* **DESCRIPTION OF THE TASK**:
At the line with "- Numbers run", start repeating the data, and continue line by line through the final line, exactly.

* **RECORDS SUPPLIED**:
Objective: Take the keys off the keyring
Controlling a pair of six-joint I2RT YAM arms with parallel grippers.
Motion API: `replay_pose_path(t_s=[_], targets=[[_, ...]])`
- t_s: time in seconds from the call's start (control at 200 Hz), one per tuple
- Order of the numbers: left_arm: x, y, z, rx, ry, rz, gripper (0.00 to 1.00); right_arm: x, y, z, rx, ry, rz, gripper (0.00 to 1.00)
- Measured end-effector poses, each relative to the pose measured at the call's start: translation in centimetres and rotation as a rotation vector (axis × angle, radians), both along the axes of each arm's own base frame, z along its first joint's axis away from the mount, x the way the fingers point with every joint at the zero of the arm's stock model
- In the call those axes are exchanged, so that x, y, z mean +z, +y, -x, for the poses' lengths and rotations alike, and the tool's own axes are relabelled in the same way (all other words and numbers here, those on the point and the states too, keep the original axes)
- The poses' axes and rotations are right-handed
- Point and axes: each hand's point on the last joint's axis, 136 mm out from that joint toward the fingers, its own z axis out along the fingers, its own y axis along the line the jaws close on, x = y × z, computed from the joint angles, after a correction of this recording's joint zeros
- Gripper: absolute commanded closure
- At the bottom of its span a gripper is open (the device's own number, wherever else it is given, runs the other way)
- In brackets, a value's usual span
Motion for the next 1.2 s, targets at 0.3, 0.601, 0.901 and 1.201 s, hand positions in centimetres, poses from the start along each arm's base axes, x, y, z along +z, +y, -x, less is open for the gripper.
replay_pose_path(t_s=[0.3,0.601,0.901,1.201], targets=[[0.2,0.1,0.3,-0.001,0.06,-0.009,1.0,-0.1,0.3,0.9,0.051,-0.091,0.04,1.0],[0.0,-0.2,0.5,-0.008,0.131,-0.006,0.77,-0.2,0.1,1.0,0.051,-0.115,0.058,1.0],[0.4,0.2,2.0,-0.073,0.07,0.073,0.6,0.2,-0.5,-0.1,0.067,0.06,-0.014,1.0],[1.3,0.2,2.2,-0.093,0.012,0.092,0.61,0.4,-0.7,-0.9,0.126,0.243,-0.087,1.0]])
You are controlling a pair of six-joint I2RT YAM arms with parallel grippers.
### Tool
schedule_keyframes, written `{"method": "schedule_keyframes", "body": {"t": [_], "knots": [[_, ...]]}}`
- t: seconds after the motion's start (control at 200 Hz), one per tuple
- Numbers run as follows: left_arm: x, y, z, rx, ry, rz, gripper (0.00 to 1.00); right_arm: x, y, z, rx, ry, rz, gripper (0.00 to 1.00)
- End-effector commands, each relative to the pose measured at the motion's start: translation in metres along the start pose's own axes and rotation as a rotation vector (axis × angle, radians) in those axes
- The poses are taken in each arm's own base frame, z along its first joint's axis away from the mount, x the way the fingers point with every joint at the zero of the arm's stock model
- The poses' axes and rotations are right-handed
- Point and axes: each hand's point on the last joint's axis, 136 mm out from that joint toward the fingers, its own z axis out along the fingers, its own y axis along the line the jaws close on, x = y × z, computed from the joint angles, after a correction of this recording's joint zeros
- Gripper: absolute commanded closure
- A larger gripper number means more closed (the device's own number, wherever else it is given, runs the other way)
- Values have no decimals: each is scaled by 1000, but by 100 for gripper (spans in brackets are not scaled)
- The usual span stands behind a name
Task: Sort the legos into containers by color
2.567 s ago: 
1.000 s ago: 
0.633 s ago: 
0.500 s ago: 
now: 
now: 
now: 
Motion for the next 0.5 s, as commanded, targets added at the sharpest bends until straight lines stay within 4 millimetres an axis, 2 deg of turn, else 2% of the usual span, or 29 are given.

* **SOLUTION FOR THIS EXERCISE**:
- Numbers run as follows: left_arm: x, y, z, rx, ry, rz, gripper (0.00 to 1.00); right_arm: x, y, z, rx, ry, rz, gripper (0.00 to 1.00)
- End-effector commands, each relative to the pose measured at the motion's start: translation in metres along the start pose's own axes and rotation as a rotation vector (axis × angle, radians) in those axes
- The poses are taken in each arm's own base frame, z along its first joint's axis away from the mount, x the way the fingers point with every joint at the zero of the arm's stock model
- The poses' axes and rotations are right-handed
- Point and axes: each hand's point on the last joint's axis, 136 mm out from that joint toward the fingers, its own z axis out along the fingers, its own y axis along the line the jaws close on, x = y × z, computed from the joint angles, after a correction of this recording's joint zeros
- Gripper: absolute commanded closure
- A larger gripper number means more closed (the device's own number, wherever else it is given, runs the other way)
- Values have no decimals: each is scaled by 1000, but by 100 for gripper (spans in brackets are not scaled)
- The usual span stands behind a name
Task: Sort the legos into containers by color
2.567 s ago: 
1.000 s ago: 
0.633 s ago: 
0.500 s ago: 
now: 
now: 
now: 
Motion for the next 0.5 s, as commanded, targets added at the sharpest bends until straight lines stay within 4 millimetres an axis, 2 deg of turn, else 2% of the usual span, or 29 are given.

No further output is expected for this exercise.